··· Extracted entries

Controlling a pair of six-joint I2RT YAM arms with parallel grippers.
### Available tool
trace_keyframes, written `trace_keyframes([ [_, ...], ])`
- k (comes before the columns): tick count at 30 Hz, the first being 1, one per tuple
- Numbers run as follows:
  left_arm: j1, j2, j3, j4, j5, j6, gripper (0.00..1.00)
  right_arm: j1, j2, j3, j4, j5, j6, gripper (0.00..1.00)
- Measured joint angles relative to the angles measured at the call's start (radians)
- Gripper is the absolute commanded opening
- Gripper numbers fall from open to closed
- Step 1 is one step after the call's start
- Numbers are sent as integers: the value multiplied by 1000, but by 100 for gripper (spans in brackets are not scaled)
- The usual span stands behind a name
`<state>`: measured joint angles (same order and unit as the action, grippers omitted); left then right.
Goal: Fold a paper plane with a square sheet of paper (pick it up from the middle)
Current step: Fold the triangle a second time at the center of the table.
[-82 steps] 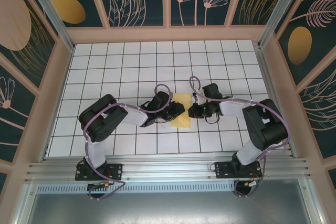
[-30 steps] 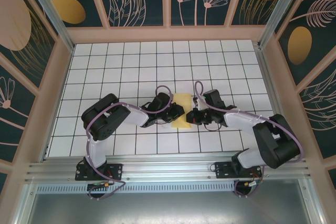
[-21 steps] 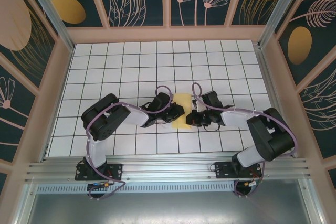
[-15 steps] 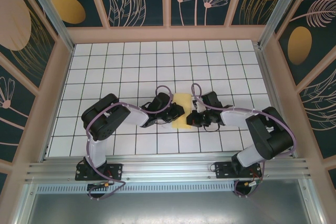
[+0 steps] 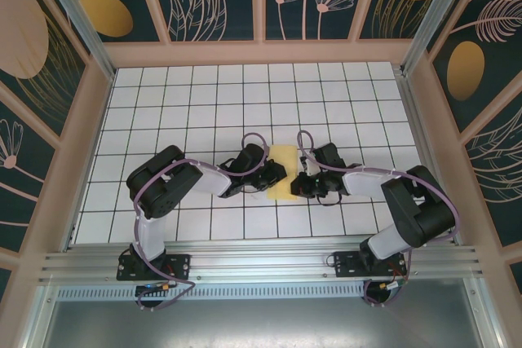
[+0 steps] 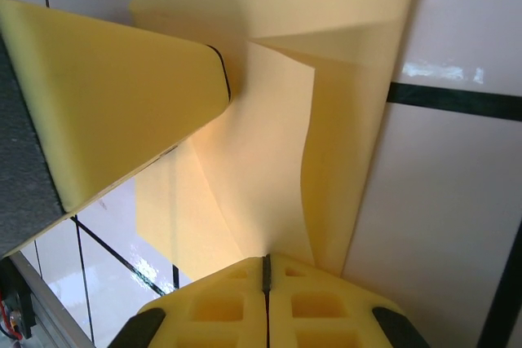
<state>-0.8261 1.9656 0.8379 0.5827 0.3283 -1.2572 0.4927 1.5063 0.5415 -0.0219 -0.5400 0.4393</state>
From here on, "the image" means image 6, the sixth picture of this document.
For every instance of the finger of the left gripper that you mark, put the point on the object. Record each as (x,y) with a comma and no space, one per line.
(102,99)

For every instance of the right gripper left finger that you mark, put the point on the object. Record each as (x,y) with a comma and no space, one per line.
(220,311)

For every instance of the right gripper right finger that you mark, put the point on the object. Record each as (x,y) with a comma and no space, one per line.
(322,311)

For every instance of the aluminium mounting rail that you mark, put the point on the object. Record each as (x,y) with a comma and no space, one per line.
(49,315)

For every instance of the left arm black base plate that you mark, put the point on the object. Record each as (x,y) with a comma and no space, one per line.
(14,303)

······

What is expected - Across the records above, show each line containing the word "state".

Answer space -
`<state>`: measured joint angles (same order and unit as the action, grippers omitted); left then right.
<state>-0.8261 1.9656 0.8379 0.5827 0.3283 -1.2572 0.4927 1.5063 0.5415 -0.0219 -0.5400 0.4393</state>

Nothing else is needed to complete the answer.